Open Access
Issue
Med Sci (Paris)
Volume 34, Number 11, Novembre 2018
Page(s) 910 - 913
Section Le Magazine
DOI https://doi.org/10.1051/medsci/2018232
Published online 10 December 2018

Les mutations HER2/HER3 dans les cancers

L’identification des événements moléculaires initiateurs de cancers constitue aujourd’hui un socle de la médecine de précision en oncologie.
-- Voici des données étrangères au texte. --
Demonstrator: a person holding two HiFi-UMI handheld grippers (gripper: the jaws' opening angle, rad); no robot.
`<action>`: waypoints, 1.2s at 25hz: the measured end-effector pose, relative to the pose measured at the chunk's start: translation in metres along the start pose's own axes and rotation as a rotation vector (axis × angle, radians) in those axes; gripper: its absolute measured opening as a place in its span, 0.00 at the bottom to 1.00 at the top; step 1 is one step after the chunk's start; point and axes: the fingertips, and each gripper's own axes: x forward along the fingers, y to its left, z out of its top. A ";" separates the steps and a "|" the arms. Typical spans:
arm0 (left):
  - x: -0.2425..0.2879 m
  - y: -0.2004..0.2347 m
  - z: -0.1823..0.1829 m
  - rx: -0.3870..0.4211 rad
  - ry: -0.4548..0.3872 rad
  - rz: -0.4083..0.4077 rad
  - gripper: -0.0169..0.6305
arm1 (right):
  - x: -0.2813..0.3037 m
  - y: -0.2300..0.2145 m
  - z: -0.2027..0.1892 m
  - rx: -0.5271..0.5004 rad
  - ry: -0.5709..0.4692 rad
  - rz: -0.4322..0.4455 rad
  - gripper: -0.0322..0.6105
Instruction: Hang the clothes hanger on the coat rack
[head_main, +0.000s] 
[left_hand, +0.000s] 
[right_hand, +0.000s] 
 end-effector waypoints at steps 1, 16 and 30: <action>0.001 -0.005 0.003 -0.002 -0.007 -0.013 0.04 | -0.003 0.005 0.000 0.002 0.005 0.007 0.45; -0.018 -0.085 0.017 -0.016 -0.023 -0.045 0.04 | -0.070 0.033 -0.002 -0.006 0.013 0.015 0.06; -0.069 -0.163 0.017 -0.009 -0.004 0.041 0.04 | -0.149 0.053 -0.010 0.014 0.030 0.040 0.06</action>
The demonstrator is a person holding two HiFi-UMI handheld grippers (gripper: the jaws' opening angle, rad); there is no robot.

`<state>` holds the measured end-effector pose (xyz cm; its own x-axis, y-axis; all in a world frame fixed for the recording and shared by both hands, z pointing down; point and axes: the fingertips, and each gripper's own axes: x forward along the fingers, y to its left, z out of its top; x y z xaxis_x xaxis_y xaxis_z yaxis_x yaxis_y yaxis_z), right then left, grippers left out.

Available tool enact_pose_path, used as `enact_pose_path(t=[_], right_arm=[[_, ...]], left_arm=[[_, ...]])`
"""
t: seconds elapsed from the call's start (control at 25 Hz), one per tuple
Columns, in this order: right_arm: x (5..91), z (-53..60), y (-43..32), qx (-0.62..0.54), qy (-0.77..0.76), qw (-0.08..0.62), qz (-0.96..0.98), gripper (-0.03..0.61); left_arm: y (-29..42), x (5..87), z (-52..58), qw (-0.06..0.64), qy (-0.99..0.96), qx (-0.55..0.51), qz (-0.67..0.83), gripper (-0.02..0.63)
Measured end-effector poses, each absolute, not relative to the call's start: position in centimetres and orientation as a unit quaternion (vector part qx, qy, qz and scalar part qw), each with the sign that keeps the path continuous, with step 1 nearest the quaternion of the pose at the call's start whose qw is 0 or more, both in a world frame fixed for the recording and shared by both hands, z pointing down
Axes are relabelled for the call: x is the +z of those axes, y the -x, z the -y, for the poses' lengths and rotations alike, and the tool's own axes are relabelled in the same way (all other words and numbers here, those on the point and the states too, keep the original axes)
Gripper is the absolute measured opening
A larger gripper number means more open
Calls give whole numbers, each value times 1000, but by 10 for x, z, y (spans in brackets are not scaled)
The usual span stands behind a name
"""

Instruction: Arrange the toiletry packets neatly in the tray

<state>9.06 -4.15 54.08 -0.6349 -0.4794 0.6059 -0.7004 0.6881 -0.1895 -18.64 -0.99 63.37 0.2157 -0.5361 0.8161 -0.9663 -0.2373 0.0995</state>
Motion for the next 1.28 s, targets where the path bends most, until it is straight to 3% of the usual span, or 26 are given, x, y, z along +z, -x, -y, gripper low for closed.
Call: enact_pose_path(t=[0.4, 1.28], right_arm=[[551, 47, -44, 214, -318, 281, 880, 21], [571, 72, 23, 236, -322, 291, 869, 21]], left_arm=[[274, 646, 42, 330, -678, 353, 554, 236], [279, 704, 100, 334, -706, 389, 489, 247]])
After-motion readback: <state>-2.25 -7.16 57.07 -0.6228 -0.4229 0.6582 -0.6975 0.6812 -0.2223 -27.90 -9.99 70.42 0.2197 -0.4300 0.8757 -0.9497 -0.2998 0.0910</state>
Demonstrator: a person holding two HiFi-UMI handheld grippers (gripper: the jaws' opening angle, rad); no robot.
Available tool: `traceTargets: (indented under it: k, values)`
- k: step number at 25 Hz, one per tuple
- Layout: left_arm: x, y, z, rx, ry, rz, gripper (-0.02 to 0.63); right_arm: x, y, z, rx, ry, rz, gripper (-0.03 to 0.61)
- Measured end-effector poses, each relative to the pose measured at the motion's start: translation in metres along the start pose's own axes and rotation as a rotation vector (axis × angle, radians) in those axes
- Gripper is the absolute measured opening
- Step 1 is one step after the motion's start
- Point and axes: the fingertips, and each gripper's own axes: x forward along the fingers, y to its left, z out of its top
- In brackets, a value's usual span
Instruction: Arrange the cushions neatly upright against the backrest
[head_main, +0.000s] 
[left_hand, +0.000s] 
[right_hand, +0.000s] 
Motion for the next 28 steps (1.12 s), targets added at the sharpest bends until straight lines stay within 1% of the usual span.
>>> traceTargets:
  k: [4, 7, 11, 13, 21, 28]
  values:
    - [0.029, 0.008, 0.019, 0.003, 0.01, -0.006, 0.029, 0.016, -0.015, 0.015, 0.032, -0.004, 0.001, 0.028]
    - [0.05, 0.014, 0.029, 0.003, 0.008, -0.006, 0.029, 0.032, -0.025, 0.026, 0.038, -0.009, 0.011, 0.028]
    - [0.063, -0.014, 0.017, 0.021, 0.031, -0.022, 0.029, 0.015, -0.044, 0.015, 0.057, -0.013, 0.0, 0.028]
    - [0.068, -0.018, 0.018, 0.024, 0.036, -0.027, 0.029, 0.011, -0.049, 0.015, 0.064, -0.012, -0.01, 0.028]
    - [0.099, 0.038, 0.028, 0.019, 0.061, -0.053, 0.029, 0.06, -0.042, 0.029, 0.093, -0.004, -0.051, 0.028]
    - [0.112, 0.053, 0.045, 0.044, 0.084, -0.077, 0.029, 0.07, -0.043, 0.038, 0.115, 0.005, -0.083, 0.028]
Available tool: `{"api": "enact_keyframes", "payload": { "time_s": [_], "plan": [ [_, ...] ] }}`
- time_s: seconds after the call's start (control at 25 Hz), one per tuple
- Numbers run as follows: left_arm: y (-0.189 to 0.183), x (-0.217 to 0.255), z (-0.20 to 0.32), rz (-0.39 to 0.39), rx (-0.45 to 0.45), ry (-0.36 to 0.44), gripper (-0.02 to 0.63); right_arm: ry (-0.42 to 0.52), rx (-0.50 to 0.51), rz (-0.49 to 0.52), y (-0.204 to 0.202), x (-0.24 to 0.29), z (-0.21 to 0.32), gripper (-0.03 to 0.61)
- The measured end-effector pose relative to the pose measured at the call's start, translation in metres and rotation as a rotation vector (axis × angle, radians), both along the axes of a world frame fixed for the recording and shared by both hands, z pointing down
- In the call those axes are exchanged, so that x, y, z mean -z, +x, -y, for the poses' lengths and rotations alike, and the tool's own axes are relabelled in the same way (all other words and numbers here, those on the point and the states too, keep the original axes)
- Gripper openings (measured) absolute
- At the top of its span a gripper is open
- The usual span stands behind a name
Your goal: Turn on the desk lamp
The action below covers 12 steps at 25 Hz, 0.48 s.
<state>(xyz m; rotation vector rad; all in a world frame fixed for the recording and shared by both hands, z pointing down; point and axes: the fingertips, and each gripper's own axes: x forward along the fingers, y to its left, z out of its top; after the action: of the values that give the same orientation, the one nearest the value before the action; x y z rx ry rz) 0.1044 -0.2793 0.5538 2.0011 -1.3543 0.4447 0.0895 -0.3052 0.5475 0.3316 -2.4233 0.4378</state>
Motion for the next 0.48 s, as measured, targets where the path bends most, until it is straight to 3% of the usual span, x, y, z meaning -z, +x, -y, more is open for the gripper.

Les études de caractérisation génomique systématique de cancers humains comme le TCGA (the cancer genome atlas) ont permis d’identifier à ce jour près de 300 gènes initiateurs et montrent que 57 % des tumeurs analysées présentent un événement oncogénique potentiellement actionnable [1]. L’impact clinique de ces résultats très prometteurs est pourtant freiné par nos connaissances limitées des conséquences biologiques et cliniques de la plupart des variants génétiques identifiés.

Un bel exemple de ces difficultés est fourni par le cas des mutations somatiques récurrentes d’ERBB2 et ERBB3 (codant respectivement HER2 et HER3, human epidermal growth factor receptor), pour lesquels diverses mutations activatrices ont été décrites dans de nombreux types de cancers. Les protéines HER2 et HER3 appartiennent à la famille des récepteurs tyrosine-kinase. Des amplifications du gène ERBB2 à l’origine de la surexpression du récepteur HER2 ont été mises en évidence, notamment dans 20 % des cancers du sein et des cancers gastro-œsophagiens [2]. Le rôle oncogénique de ces amplifications, qui sont associées à un mauvais pronostic, a conduit au développement d’inhibiteurs d’HER2 qui ont fait leurs preuves dans le traitement de ces tumeurs [3-5]. Deux grandes classes d’inhibiteurs sont utilisées en pratique clinique : les anticorps ciblant le domaine extracellulaire du récepteur, comme le trastuzumab ou le pertuzumab, et les inhibiteurs de son activité tyrosine-kinase, comme le lapatinib [6] ().

Plus récemment, des mutations ponctuelles d’ERBB2 et d’ERBB3 ont été identifiées dans d’autres types de cancers. L’analyse du TCGA a permis de montrer qu’ERBB2 est muté dans 2 % des tumeurs et qu’ERBB3 l’est dans moins de 1 %. Les mutations d’ERBB2 sont retrouvées essentiellement au niveau des exons codant les domaines extracellulaire, transmembranaire et catalytique de la protéine. Les mutations d’ERBB3 se concentrent, elles, essentiellement dans le domaine extracellulaire. Les mutations d’ERBB2 et d’ERBB3 seraient à l’origine de l’activation d’un signal constitutif qui favoriserait l’oncogenèse. Les modèles biologiques et précliniques actuels n’ont cependant pas permis d’établir clairement les conséquences fonctionnelles de chaque type de mutations en fonction de la nature de la tumeur. L’interprétation de la présence de mutations ERBB2 et ERBB3 dans les tumeurs et la définition de leurs conséquences sur la prise en charge thérapeutique restent donc un challenge difficile [5].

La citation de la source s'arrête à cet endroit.